Я смотрел на окровавленного Кулая, баюкавшего на коленях тело убитого
брата; и обломки погибшей сабли подле них были подобны обломкам Детского
Учителя на кабирской мостовой.
И день был подобен ночи.
ПОСТСКРИПТУМ
... Небо. Оно, словно отсыревшее полотнище, провисало над огромным
валуном, у которого сидел одинокий человек в старинном доспехе; небо
грозило прорваться яростным, кортким и совершенно бесполезным ливнем,
столь обычным дл середины осени на окраине Мэйланя, северной границы
эмирата, черте песков Кулхан.
Беззвучно полыхнула синяя ветвистая молния.
Грома не было.
Совсем.
И воздух ощутимо давил на плечи.
Судьба лениво лежала поверх валуна, свернувшись в скользкое чешуйчатое
кольцо вокруг прямого и узкого меча с кистями на рукояти; рядом с мечом,
похожим на рог сказочного зверя Цилинь, лежал тяжелый кинжал-дзюттэ с
тупым граненым клинком и односторонней гардой.

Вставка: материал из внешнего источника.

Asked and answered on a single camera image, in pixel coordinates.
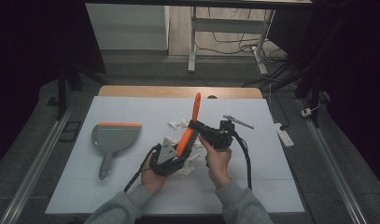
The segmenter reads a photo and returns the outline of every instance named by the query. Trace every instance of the wall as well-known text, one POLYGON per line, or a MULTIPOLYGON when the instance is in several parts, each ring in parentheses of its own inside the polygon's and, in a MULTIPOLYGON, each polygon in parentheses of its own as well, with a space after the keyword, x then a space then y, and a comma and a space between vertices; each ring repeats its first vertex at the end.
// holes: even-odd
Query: wall
POLYGON ((86 6, 100 49, 168 49, 169 7, 86 6))

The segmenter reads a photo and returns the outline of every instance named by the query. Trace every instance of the person's right hand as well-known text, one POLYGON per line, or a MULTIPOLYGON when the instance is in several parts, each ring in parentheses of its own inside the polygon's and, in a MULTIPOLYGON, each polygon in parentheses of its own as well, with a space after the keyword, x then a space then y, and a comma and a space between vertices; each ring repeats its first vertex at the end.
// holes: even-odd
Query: person's right hand
POLYGON ((199 136, 199 140, 206 148, 206 161, 209 166, 209 176, 215 184, 216 189, 229 184, 231 178, 228 175, 228 163, 231 159, 231 149, 227 147, 222 151, 216 151, 202 136, 199 136))

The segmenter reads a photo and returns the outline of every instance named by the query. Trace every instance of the orange handle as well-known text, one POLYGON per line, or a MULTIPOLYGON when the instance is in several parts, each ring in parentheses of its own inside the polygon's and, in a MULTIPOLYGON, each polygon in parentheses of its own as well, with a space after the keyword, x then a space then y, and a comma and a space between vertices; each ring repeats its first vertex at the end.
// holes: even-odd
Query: orange handle
MULTIPOLYGON (((199 107, 201 107, 201 94, 198 92, 195 96, 195 102, 193 103, 193 110, 192 110, 192 120, 196 121, 198 119, 199 114, 199 107)), ((181 157, 183 155, 184 150, 186 149, 186 146, 192 137, 194 130, 191 128, 187 128, 187 130, 184 132, 183 136, 181 137, 180 142, 178 143, 176 147, 176 155, 178 157, 181 157)))
POLYGON ((196 121, 198 119, 199 107, 201 107, 201 94, 198 92, 195 96, 195 102, 193 103, 192 110, 192 120, 196 121))

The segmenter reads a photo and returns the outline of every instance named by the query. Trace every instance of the hand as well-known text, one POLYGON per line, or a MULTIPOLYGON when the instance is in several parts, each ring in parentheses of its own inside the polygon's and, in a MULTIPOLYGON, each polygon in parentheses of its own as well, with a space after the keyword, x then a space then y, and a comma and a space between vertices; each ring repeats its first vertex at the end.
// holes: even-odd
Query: hand
POLYGON ((150 168, 149 162, 151 161, 151 156, 149 155, 146 163, 143 166, 143 172, 141 173, 141 184, 148 190, 151 195, 156 194, 163 187, 166 181, 166 176, 156 175, 150 168))
POLYGON ((231 159, 232 150, 230 148, 225 148, 224 150, 218 152, 213 149, 209 142, 202 136, 199 136, 199 140, 202 145, 206 148, 206 161, 209 166, 209 177, 219 189, 231 182, 231 178, 228 175, 228 163, 231 159))

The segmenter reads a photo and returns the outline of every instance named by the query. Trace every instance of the wooden table edge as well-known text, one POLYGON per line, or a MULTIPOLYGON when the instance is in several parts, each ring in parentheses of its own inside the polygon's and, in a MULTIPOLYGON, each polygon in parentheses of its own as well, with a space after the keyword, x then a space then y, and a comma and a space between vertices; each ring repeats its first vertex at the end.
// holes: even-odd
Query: wooden table edge
POLYGON ((200 92, 202 98, 216 96, 218 99, 262 99, 257 88, 235 87, 174 87, 174 86, 103 86, 98 96, 117 97, 166 97, 194 98, 200 92))

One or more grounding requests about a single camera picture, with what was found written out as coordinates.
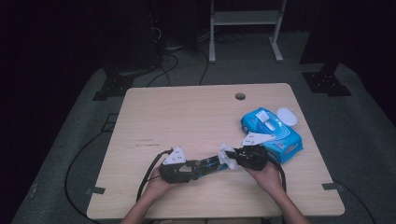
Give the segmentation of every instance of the wipes package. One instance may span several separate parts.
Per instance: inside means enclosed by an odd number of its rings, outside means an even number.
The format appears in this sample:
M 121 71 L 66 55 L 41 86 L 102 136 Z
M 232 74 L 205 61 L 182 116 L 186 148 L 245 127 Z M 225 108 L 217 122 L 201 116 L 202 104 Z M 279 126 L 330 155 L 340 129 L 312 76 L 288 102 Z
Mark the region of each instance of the wipes package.
M 302 138 L 271 111 L 260 107 L 247 113 L 241 119 L 242 130 L 246 133 L 272 134 L 275 138 L 262 145 L 276 156 L 280 162 L 288 161 L 303 149 Z

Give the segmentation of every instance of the shelf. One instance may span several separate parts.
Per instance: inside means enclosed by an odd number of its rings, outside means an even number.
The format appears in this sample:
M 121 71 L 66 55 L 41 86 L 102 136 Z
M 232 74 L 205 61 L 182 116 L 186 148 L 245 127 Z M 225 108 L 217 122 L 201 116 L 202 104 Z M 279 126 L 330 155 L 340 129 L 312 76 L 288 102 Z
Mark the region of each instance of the shelf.
M 278 14 L 278 10 L 217 11 L 214 13 L 214 25 L 276 24 Z

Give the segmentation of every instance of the floor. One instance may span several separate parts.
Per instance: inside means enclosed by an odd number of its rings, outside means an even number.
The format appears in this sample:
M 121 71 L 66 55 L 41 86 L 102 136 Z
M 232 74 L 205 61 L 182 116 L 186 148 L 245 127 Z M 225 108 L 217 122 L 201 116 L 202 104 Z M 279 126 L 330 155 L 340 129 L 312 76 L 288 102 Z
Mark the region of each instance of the floor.
M 377 223 L 394 222 L 394 125 L 364 89 L 359 77 L 342 64 L 335 75 L 351 96 L 330 97 L 326 93 L 311 92 L 302 72 L 318 71 L 322 64 L 299 64 L 309 33 L 280 34 L 278 45 L 283 63 L 276 62 L 269 35 L 237 35 L 240 41 L 217 44 L 217 61 L 211 64 L 207 64 L 207 43 L 200 45 L 202 51 L 184 49 L 171 53 L 173 56 L 163 56 L 164 70 L 177 62 L 176 67 L 167 72 L 169 79 L 162 75 L 153 80 L 163 72 L 157 69 L 138 77 L 133 87 L 146 88 L 149 83 L 150 87 L 289 83 L 331 176 L 334 181 L 345 184 L 340 190 L 345 213 L 340 217 L 309 217 L 309 220 L 312 223 L 373 223 L 369 216 L 372 214 Z M 111 138 L 111 132 L 101 130 L 108 117 L 108 125 L 116 121 L 116 115 L 109 115 L 119 113 L 123 100 L 121 96 L 92 100 L 105 79 L 102 69 L 92 74 L 12 223 L 92 223 L 84 214 Z M 118 223 L 118 220 L 98 221 Z M 281 218 L 272 217 L 271 222 L 281 223 Z

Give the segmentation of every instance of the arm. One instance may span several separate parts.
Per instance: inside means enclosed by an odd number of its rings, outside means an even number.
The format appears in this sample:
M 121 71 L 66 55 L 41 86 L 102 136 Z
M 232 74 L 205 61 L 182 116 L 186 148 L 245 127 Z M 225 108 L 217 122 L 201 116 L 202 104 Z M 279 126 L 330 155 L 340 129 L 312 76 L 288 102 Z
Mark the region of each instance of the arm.
M 286 194 L 285 190 L 283 190 L 282 183 L 280 182 L 279 171 L 271 162 L 268 162 L 261 171 L 255 171 L 248 168 L 245 168 L 245 170 L 253 176 L 259 187 L 274 199 L 282 212 L 286 223 L 309 223 L 306 217 L 289 198 L 288 194 Z
M 150 178 L 153 178 L 148 182 L 145 192 L 142 194 L 137 203 L 131 208 L 125 218 L 121 221 L 121 224 L 140 224 L 149 208 L 163 195 L 165 195 L 169 189 L 176 186 L 177 184 L 169 184 L 160 177 L 160 171 L 158 167 L 155 168 Z

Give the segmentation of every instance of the tissue pack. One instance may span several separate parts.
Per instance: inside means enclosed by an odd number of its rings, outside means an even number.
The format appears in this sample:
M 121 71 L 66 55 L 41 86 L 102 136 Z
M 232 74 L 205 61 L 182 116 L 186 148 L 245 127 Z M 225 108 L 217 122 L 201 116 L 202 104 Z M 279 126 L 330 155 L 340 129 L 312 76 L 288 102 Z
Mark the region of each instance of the tissue pack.
M 282 163 L 303 149 L 301 136 L 265 108 L 260 107 L 247 113 L 242 117 L 241 124 L 245 133 L 273 134 L 275 138 L 262 145 Z

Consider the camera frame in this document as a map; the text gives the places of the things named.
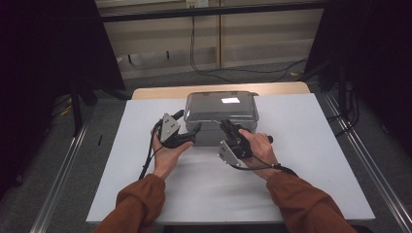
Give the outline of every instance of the wooden table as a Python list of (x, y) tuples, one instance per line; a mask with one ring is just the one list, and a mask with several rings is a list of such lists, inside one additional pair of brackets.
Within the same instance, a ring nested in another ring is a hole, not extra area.
[(192, 85), (173, 87), (140, 88), (133, 92), (132, 100), (141, 99), (180, 99), (187, 98), (193, 92), (247, 90), (258, 95), (307, 94), (306, 83), (246, 83), (220, 85)]

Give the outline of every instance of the wrist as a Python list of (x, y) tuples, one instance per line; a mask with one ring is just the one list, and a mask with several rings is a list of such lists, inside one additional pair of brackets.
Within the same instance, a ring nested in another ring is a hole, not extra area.
[(273, 177), (275, 174), (280, 173), (281, 171), (278, 169), (265, 169), (265, 170), (260, 170), (258, 176), (260, 176), (262, 179), (265, 181), (269, 181), (271, 177)]
[(159, 178), (161, 178), (162, 180), (166, 181), (166, 178), (167, 178), (166, 173), (161, 172), (161, 171), (158, 171), (158, 170), (154, 170), (154, 171), (152, 172), (152, 174), (155, 175), (155, 176), (157, 176), (157, 177), (159, 177)]

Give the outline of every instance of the white table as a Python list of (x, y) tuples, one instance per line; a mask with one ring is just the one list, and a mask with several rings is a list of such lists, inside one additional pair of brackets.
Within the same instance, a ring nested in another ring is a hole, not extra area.
[[(256, 102), (257, 132), (273, 136), (274, 150), (284, 166), (329, 193), (345, 218), (374, 218), (313, 94), (259, 96)], [(174, 114), (185, 105), (186, 98), (128, 101), (87, 221), (99, 222), (115, 208), (118, 192), (140, 175), (153, 125), (164, 113)], [(190, 148), (181, 156), (166, 181), (166, 202), (156, 222), (282, 222), (264, 180), (225, 165), (217, 157), (218, 150)]]

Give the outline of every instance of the electrical outlet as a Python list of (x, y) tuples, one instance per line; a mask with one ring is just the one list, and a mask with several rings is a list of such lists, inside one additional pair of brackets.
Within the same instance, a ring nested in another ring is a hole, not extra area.
[(198, 8), (209, 7), (209, 0), (197, 0), (197, 7)]
[(186, 0), (186, 8), (195, 8), (197, 0)]

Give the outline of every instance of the box lid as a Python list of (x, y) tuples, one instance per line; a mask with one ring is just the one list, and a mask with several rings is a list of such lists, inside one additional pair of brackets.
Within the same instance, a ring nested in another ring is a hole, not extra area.
[(249, 91), (194, 92), (188, 96), (185, 122), (258, 121), (254, 95)]

Человек сидел, привалившись спиной к нагревшемуся за день камню, и
бездумно поглаживал пальцами левой руки предплечье правой. Кожа под
пальцами была твердой и чешуйчатой, подобно судьбе на валуне, но теплой.
Живой.
Или просто это металл отдавал накопленное тепло?
Кто знает...
Потом послышались шаги, и к валуну неспешно приблизились двое.

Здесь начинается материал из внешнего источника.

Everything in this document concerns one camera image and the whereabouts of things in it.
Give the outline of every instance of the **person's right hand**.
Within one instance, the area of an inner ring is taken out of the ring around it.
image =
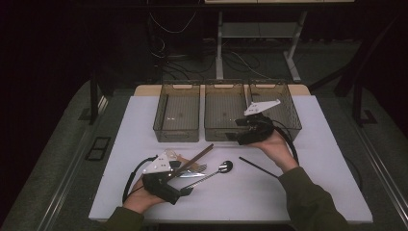
[[[254,142],[248,146],[261,149],[284,173],[298,167],[296,160],[289,151],[285,139],[283,139],[277,131],[273,131],[272,135],[266,140]]]

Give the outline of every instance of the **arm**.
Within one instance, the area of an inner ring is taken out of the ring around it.
[[[298,230],[350,230],[330,193],[312,182],[276,131],[267,140],[249,146],[260,148],[282,169],[279,181],[287,194],[289,216]]]
[[[97,230],[139,231],[143,222],[143,213],[153,205],[164,202],[146,191],[142,185],[140,178],[123,206],[117,207],[108,221]]]

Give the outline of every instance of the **person's left hand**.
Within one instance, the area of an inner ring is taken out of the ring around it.
[[[143,214],[153,205],[165,202],[160,197],[153,195],[144,189],[143,182],[141,181],[142,176],[133,186],[132,193],[123,203],[124,208],[133,210],[139,214]]]

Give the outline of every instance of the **hand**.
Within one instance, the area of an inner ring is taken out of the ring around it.
[[[133,186],[132,192],[125,200],[125,203],[123,203],[124,208],[133,210],[139,214],[143,214],[155,204],[165,202],[160,197],[150,194],[150,192],[145,190],[141,178],[142,176]]]
[[[285,139],[277,131],[273,131],[272,135],[266,140],[254,142],[248,146],[261,149],[284,173],[298,167]]]

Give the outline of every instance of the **knife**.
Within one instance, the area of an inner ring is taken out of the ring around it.
[[[186,173],[183,173],[183,174],[179,175],[178,177],[181,177],[181,178],[193,178],[193,177],[199,177],[199,176],[206,176],[206,174],[201,173],[201,172],[186,172]]]

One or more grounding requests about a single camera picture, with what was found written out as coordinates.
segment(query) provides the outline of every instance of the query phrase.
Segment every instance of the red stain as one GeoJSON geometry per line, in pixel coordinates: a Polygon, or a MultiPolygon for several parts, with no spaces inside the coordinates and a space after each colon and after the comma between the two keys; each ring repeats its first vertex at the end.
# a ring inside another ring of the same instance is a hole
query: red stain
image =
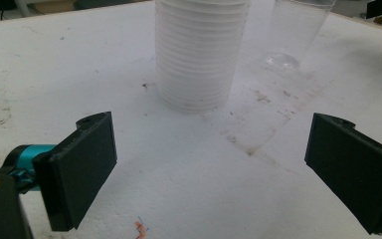
{"type": "Polygon", "coordinates": [[[136,239],[144,239],[145,235],[146,235],[146,232],[147,232],[147,229],[144,227],[144,225],[139,222],[139,221],[136,221],[135,222],[135,226],[137,227],[137,230],[139,232],[139,236],[136,238],[136,239]]]}

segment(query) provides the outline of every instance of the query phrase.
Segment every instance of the teal metal part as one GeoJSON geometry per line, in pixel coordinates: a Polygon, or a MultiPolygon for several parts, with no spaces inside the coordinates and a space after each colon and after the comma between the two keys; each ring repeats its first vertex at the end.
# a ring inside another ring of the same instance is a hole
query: teal metal part
{"type": "MultiPolygon", "coordinates": [[[[17,184],[35,185],[36,172],[33,167],[33,158],[42,152],[52,150],[54,147],[55,145],[49,144],[34,144],[26,147],[19,155],[15,169],[10,173],[10,175],[16,178],[17,184]]],[[[29,190],[38,191],[40,188],[39,186],[34,186],[32,188],[27,187],[27,189],[22,192],[25,193],[29,190]]]]}

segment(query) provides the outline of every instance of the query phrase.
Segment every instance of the plastic cup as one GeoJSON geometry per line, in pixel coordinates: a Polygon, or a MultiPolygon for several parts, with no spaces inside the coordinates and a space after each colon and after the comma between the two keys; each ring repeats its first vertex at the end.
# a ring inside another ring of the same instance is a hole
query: plastic cup
{"type": "Polygon", "coordinates": [[[232,86],[249,0],[156,0],[159,95],[183,112],[224,104],[232,86]]]}
{"type": "Polygon", "coordinates": [[[266,61],[298,67],[336,0],[276,0],[266,43],[266,61]]]}

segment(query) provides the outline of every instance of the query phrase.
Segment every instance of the translucent plastic cup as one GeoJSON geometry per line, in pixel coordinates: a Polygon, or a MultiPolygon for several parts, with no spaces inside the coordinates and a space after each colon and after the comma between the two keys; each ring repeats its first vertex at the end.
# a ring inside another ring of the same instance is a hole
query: translucent plastic cup
{"type": "Polygon", "coordinates": [[[183,112],[224,104],[250,0],[156,0],[159,95],[183,112]]]}
{"type": "Polygon", "coordinates": [[[276,0],[266,43],[266,61],[298,67],[336,0],[276,0]]]}

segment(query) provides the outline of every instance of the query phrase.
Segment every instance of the table surface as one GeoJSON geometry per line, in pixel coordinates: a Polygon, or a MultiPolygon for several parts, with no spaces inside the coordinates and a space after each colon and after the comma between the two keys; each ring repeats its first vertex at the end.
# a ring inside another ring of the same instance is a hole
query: table surface
{"type": "Polygon", "coordinates": [[[112,111],[118,164],[79,230],[52,232],[22,195],[36,238],[376,238],[304,163],[312,114],[382,142],[382,29],[330,15],[296,71],[262,59],[271,3],[251,8],[227,104],[187,115],[155,90],[154,3],[0,23],[0,165],[112,111]]]}

-- Я понимаю -- так было надо...
Это сказал первый -- стройный сухощавый мужчина лет сорока пяти,
державшийся подчеркнуто прямо; лицо мужчины было строгим и спокойным.

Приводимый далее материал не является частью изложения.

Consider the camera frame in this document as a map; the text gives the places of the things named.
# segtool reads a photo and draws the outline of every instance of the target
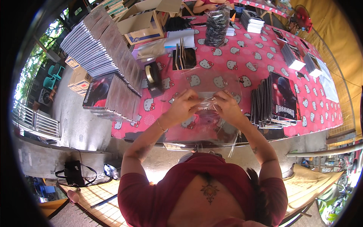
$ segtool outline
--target dog figurine
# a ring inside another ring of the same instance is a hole
[[[50,94],[49,94],[49,99],[52,101],[52,102],[54,102],[54,95],[57,93],[56,92],[56,89],[57,89],[57,86],[55,85],[54,86],[54,88],[52,89],[52,91],[50,92]]]

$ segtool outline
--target red fan
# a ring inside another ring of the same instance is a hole
[[[306,10],[304,6],[302,5],[296,6],[294,18],[296,19],[298,26],[301,29],[306,30],[308,33],[313,28],[313,23],[311,22],[309,12]]]

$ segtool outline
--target tape roll
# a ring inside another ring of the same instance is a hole
[[[151,69],[151,66],[149,66],[149,65],[147,65],[147,66],[145,67],[145,72],[146,72],[147,80],[148,80],[148,81],[152,84],[152,83],[154,83],[155,81],[154,81],[154,79],[153,79],[153,78],[152,78],[152,76],[151,76],[150,69]]]

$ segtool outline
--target hello kitty print
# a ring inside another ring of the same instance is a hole
[[[193,23],[206,21],[205,16],[194,17]],[[265,25],[262,28],[261,34],[248,33],[238,21],[236,26],[240,28],[235,30],[236,35],[227,36],[225,38],[226,44],[219,48],[205,45],[206,27],[197,27],[197,32],[195,30],[194,34],[194,49],[196,50],[197,68],[208,72],[220,71],[236,75],[236,81],[232,83],[238,83],[242,93],[234,93],[233,97],[241,109],[250,112],[251,89],[257,88],[261,80],[267,78],[269,72],[276,72],[293,80],[294,90],[300,106],[302,120],[296,126],[284,128],[287,137],[298,134],[304,135],[311,131],[322,131],[342,124],[343,116],[340,105],[326,99],[319,79],[311,77],[305,68],[299,71],[302,77],[297,77],[297,72],[287,67],[281,53],[284,43],[276,39],[274,33],[271,32],[271,26]],[[288,35],[290,36],[288,38],[289,43],[297,46],[301,53],[306,51],[314,54],[312,51],[315,51],[316,54],[314,55],[319,56],[316,48],[310,43],[307,43],[310,50],[304,49],[300,45],[299,37],[289,33]],[[206,81],[204,81],[204,78],[196,74],[191,74],[188,78],[184,78],[181,76],[182,72],[172,71],[172,67],[168,65],[170,64],[169,60],[171,57],[172,55],[166,54],[156,59],[162,77],[164,94],[155,98],[150,97],[147,81],[143,79],[141,83],[143,97],[140,102],[138,117],[132,124],[129,122],[114,122],[111,130],[113,137],[125,138],[126,133],[145,131],[163,112],[169,109],[178,93],[181,92],[178,90],[178,87],[182,81],[185,80],[185,85],[192,89],[205,86]],[[224,78],[224,75],[213,76],[208,83],[215,89],[224,89],[230,86],[230,82]],[[195,117],[195,119],[179,125],[178,129],[169,129],[165,134],[165,138],[171,141],[218,139],[214,131],[217,126],[210,126],[208,129],[206,127],[201,128],[201,122],[202,119]]]

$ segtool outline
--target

Замолчав, он плотно сжал тонкие губы, отчего те побелели и стали похожи на
давний шрам, вынул из ножен длинный меч-эсток с витой гардой из четырех
полос черной стали, и положил оружие на валун.
-- Это было необходимо. Ты не мог иначе...
Последние слова произнес второй -- невысокий крепыш, чьи глаза, казалось,
были старше их владельца лет на двадцать.
Он снял с плеча двуручный, слабо изогнутый меч с крохотным блюдцем,
отделяющим клинок от рукояти, и воткнул его в землю рядом с валуном.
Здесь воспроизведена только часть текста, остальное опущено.